# Advanced Applications of Mutate

## Map and apply

In [1]:
import pandas as pd
from dfply import *
import matplotlib.pylab as plt
%matplotlib inline

## Hiding stack traceback

We hide the exception traceback for didactic reasons (code source: [see this post](https://stackoverflow.com/questions/46222753/how-do-i-suppress-tracebacks-in-jupyter)).  Don't run this cell if you want to see a full traceback.

In [2]:
import sys
ipython = get_ipython()

def hide_traceback(exc_tuple=None, filename=None, tb_offset=None,
                   exception_only=False, running_compiled_code=False):
    etype, value, tb = sys.exc_info()
    return ipython._showtraceback(etype, value, ipython.InteractiveTB.get_exception_only(etype, value))
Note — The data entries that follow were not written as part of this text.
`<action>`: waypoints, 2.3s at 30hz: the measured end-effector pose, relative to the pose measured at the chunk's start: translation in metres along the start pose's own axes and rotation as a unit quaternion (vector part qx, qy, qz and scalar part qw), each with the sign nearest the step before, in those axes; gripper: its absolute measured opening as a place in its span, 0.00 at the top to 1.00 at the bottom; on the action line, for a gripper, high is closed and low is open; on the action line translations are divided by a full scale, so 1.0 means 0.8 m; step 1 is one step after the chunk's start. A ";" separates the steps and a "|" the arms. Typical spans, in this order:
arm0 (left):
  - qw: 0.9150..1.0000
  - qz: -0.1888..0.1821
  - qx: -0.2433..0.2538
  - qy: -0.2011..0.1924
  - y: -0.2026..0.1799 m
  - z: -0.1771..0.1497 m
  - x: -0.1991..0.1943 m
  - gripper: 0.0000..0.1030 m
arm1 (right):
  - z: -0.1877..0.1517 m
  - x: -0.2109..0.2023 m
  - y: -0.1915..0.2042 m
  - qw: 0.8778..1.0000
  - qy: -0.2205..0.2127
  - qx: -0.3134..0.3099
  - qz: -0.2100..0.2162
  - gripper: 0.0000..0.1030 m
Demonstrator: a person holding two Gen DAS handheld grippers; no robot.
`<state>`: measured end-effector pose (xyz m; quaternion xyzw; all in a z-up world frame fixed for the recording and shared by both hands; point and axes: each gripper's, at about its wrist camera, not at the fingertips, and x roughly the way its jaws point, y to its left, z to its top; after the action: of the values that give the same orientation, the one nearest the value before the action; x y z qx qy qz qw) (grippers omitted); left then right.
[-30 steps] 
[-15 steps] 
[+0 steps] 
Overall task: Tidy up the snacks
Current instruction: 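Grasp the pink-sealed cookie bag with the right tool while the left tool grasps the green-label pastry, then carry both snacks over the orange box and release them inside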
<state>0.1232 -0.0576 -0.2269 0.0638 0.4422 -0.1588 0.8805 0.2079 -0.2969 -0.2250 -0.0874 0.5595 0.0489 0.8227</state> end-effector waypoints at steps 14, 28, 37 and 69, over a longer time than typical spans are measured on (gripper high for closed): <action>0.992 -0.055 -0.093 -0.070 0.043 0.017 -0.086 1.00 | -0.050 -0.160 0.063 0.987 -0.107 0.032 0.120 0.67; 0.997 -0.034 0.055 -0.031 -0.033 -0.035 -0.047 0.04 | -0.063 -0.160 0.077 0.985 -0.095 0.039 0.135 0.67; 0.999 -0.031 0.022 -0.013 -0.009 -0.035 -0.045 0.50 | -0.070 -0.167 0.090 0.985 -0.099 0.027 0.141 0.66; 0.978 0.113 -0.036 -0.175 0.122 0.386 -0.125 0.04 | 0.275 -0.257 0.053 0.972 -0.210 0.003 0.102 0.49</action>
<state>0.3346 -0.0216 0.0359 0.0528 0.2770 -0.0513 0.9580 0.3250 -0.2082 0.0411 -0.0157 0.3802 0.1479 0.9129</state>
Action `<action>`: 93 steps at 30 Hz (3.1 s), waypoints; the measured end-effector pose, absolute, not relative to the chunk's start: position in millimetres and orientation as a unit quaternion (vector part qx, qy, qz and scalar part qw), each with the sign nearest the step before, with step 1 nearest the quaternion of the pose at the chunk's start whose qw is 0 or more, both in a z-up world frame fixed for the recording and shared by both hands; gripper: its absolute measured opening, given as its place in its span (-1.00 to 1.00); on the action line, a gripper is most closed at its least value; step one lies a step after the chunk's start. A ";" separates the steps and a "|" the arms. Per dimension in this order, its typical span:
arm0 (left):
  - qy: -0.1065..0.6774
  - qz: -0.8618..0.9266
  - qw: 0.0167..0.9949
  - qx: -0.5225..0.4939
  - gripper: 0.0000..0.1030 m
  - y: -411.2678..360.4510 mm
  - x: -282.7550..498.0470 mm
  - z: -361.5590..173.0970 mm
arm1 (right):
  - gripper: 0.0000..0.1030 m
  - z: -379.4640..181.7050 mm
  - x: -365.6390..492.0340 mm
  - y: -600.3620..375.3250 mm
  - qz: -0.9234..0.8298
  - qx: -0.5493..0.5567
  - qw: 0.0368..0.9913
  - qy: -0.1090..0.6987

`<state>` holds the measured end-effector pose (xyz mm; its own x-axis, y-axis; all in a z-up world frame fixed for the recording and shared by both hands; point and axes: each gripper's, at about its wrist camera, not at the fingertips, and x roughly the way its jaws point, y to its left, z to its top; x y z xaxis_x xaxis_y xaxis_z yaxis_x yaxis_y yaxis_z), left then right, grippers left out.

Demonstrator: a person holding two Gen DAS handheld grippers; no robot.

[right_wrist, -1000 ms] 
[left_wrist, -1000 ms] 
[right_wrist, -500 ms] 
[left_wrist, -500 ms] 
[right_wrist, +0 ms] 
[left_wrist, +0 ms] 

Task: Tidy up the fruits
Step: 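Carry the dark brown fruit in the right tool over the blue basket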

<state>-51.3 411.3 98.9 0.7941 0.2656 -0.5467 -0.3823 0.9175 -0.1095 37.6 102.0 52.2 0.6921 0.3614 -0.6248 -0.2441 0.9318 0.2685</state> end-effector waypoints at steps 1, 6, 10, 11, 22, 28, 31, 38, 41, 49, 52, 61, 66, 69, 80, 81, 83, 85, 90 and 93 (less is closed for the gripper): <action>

ipython.showtraceback = hide_traceback

## Data set

We will be using two of the data sets provided by the Museam of Modern Art (MoMA) in this lecture.  Make sure that you have downloaded each repository.  [Download Instructions](./get_MOMA_data.ipynb)

#### MoMA Artists

In [3]:
artists = pd.read_csv("./data/Artists.csv")
artists.head(2)

Unnamed: 0,ConstituentID,DisplayName,ArtistBio,Nationality,Gender,BeginDate,EndDate,Wiki QID,ULAN
0,1,Robert Arneson,"American, 1930–1992",American,Male,1930,1992,,
1,2,Doroteo Arnaiz,"Spanish, born 1936",Spanish,Male,1936,0,,


# Transforming columns with the `map` and `apply` methods

Next, we will take a look at two useful `pandas Series` methods that allow us to apply very general transformations: `map` and `apply`.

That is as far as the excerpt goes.